A young person receives a PfizerCOVID-19 shot in Rishon LeZion, Israel, in June. (Associated Press)

To the editor: Your cover story “It’s harder to justify COVID vaccine for children if the end of the pandemic is close” was shocking.

COVID-19 has so far killed close to 700 children in the US By comparison, influenza deaths in children range from 100-200 per year. COVID-19 in children may also have long-term interventions; cause mutlis system inflammatory syndrome, which has hospitalized hundreds; cause countless lost school days; and promotes the spread of the disease to society.

The logic of the play is deeply flawed. It considered whether, since the pandemic is on the decline – only for the moment as it seems to be declining, as long as we continue to fail to control it by vaccinating, masking and giving mandates – whether we should vaccinate children.

Really?

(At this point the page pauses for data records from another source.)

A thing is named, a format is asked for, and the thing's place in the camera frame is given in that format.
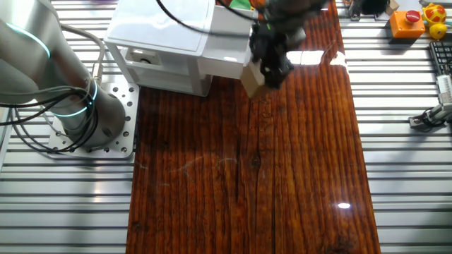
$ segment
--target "yellow toy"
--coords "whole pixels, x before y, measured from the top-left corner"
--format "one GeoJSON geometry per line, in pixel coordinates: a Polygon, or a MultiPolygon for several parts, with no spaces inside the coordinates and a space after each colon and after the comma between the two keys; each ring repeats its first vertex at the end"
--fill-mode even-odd
{"type": "Polygon", "coordinates": [[[437,40],[440,40],[446,35],[447,25],[451,25],[446,22],[446,10],[443,6],[430,3],[427,7],[422,8],[424,13],[422,14],[422,20],[424,24],[430,29],[430,35],[437,40]]]}

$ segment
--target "mounting plate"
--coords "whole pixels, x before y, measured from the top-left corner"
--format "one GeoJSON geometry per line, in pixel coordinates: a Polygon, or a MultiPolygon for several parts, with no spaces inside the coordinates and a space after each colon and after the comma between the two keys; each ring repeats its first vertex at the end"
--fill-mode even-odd
{"type": "MultiPolygon", "coordinates": [[[[80,147],[74,152],[67,152],[62,155],[49,154],[50,157],[54,159],[128,159],[132,155],[140,88],[132,83],[105,83],[101,87],[105,92],[116,96],[126,110],[126,122],[121,134],[111,142],[95,150],[88,151],[86,148],[80,147]]],[[[63,126],[57,117],[54,118],[53,126],[64,133],[63,126]]],[[[69,138],[57,135],[55,131],[52,131],[49,140],[50,147],[62,148],[71,143],[72,141],[69,138]]]]}

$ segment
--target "white container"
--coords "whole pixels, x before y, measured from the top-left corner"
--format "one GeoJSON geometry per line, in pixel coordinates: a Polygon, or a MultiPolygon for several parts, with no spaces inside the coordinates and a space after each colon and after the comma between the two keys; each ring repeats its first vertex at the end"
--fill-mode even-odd
{"type": "MultiPolygon", "coordinates": [[[[249,34],[251,21],[215,0],[162,0],[187,25],[249,34]]],[[[257,12],[238,10],[257,17],[257,12]]],[[[239,78],[251,55],[248,39],[207,36],[174,22],[153,0],[121,0],[104,38],[129,83],[206,96],[212,75],[239,78]]]]}

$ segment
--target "wooden table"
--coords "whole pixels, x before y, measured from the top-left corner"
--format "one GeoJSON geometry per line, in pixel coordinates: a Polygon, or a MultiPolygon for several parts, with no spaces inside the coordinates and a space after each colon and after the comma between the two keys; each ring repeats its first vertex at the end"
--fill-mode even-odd
{"type": "Polygon", "coordinates": [[[260,99],[141,90],[127,253],[380,253],[334,4],[300,50],[323,61],[260,99]]]}

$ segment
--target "small brown box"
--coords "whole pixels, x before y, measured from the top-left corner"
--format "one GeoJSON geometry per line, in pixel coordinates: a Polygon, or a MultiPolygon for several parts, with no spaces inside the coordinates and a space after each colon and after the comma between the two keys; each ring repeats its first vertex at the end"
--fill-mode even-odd
{"type": "Polygon", "coordinates": [[[261,62],[249,62],[249,64],[243,68],[242,76],[240,76],[242,85],[250,98],[259,97],[272,91],[265,85],[265,77],[260,70],[261,62]]]}
{"type": "Polygon", "coordinates": [[[389,16],[393,15],[394,11],[397,11],[399,5],[396,2],[396,0],[391,0],[391,2],[388,5],[388,8],[386,8],[386,14],[388,14],[389,16]]]}

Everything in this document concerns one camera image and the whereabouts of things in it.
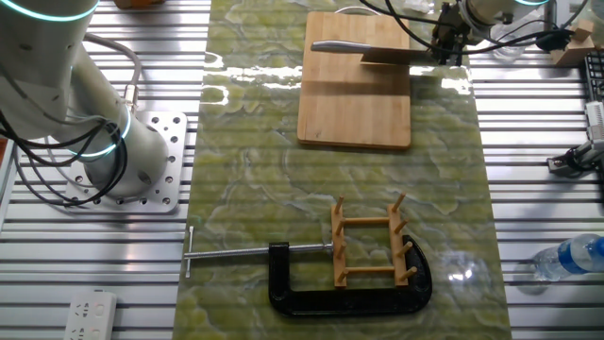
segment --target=bottle cap
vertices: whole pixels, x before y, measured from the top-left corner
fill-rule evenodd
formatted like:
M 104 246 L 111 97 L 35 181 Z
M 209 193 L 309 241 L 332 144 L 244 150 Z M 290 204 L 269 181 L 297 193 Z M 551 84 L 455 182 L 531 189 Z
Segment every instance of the bottle cap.
M 600 237 L 596 241 L 596 251 L 600 256 L 604 256 L 604 237 Z

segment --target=power outlet
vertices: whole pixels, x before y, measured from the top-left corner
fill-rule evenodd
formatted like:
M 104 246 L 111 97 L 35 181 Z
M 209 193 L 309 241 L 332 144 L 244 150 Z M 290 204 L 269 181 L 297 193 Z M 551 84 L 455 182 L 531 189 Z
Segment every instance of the power outlet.
M 108 292 L 74 296 L 69 308 L 64 340 L 110 340 L 117 297 Z

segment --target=bamboo cutting board
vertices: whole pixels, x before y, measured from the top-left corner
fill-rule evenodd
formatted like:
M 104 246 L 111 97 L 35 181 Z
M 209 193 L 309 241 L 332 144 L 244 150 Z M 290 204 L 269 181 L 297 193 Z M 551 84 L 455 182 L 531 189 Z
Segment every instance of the bamboo cutting board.
M 309 13 L 298 113 L 299 142 L 408 148 L 409 66 L 361 63 L 360 54 L 310 51 L 313 42 L 322 40 L 410 48 L 409 36 L 389 16 Z

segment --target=green marble mat
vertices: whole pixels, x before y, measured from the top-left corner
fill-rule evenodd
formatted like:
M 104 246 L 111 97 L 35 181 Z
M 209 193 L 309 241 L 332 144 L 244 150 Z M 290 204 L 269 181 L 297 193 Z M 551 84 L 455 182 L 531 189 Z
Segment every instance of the green marble mat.
M 432 271 L 430 303 L 412 315 L 286 319 L 268 301 L 265 257 L 193 261 L 190 279 L 182 267 L 174 339 L 510 339 L 465 68 L 412 69 L 409 151 L 307 148 L 296 140 L 307 13 L 352 4 L 212 1 L 188 218 L 193 250 L 329 242 L 329 207 L 340 194 L 346 216 L 386 216 L 405 191 L 405 231 Z M 346 242 L 350 266 L 389 263 L 385 228 L 347 229 Z M 333 289 L 327 254 L 293 262 L 294 289 Z M 392 285 L 391 275 L 349 280 L 352 288 Z

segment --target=wooden block
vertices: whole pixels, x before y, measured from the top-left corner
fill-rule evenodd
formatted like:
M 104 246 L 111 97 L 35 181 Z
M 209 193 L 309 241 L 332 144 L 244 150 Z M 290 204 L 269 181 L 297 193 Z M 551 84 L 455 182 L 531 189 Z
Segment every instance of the wooden block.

After such thinking, we should also stop immunizing children against measles, mumps, rubella, chickenpox and a host of other dangerous infectious diseases. But if we did, these diseases would definitely rise back. We have already seen it happen in the pockets of unvaccinated communities.

The article mentions myocarditis in young men as a potential reason for not vaccinating children, without also mentioning that this inflammation is generally mild, of short duration and easily treated with ibuprofen and rest.

The piece will only help increase the hesitation and resistance to the vaccine. You have done a disservice to all who work hard every day to fight this pandemic.

Steve Tarzynski, MD, Santa Monica

The author is a pediatrician.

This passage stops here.